Allen R. Miller, PhD, MBA
When violent conflict erupts, it is natural for the public to react strongly. People who bear witness feel a range of emotions, including anger, sorrow, disgust, horror, fear, and grief.
Violence is not new. Throughout history, violence has been a common way to resolve differences among individuals, groups, and nations. Nations have conquered nations, rival groups have fought for supremacy, and intimate partners have controlled one another with threats and actions. Imposing one’s will on others can force immediate compliance, but the long-term consequences are often resentment, distrust, and hate.
The aggressors typically claim a right to take action, with all-encompassing and far-reaching consequences. Bystanders, allies, friends, and foes alike ponder the wisdom of violence and question the morality, and aggressors are often conflicted about their “winnings.”
Whenever violence is committed, many people wonder, “Why did they do it?

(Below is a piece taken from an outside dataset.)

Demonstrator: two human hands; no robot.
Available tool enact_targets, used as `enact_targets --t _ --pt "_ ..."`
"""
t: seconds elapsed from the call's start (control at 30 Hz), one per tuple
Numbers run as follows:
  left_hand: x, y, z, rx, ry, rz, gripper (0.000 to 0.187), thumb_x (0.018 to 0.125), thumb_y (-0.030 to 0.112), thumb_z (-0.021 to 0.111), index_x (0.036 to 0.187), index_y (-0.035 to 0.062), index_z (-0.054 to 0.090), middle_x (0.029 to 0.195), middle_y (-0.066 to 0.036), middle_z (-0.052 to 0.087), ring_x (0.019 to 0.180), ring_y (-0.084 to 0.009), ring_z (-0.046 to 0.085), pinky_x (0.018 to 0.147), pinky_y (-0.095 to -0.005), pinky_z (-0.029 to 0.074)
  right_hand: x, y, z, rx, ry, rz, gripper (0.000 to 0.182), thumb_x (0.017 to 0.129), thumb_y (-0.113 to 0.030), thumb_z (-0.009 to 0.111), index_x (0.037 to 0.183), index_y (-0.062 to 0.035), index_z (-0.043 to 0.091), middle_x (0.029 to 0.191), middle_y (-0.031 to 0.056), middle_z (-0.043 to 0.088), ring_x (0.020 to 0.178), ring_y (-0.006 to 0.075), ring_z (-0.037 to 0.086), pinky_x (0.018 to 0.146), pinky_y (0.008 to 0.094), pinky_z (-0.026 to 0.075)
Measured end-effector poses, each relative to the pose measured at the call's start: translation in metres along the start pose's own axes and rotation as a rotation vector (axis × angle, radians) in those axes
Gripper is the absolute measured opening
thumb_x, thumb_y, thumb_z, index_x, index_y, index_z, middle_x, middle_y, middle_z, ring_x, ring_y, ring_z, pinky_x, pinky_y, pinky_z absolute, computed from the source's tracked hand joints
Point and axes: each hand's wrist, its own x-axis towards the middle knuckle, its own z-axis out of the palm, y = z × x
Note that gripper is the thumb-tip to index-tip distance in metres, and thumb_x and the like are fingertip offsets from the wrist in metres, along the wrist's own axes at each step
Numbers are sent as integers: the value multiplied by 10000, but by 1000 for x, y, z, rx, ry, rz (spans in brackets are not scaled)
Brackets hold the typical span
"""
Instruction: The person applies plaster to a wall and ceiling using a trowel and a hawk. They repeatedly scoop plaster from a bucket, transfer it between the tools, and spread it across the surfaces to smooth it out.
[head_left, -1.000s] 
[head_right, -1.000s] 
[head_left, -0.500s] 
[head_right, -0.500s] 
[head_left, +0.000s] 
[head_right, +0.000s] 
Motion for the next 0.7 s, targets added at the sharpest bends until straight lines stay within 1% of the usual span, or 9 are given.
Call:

What caused it? What do they hope to get out of it?”
The Cognitive Model of Violence
In 1999, Aaron T. Beck, MD, published Prisoners of Hate, giving us a way to understand why people use violence as a means to an end. The cognitive formulation of violence not only helps us understand why individuals and groups resort to violence, but also can help us respond to subsequent questions about how violence can be avoided, and how individuals and groups can reconcile after violence has occurred.
According to the cognitive model of violence, there are often preceding events and feelings that individuals and groups use to justify hostile behavior toward others. In the beginning, individuals or groups have a sense of autonomy—that they have the right to live their lives the way they see fit, without interference from others. When an individual or group encroaches on their property, possessions, or relationships, the offended individuals recognize the intrusion and label it as a form of disrespect or threat. Anger results when individuals perceive that an individual or group has done something they shouldn’t have done.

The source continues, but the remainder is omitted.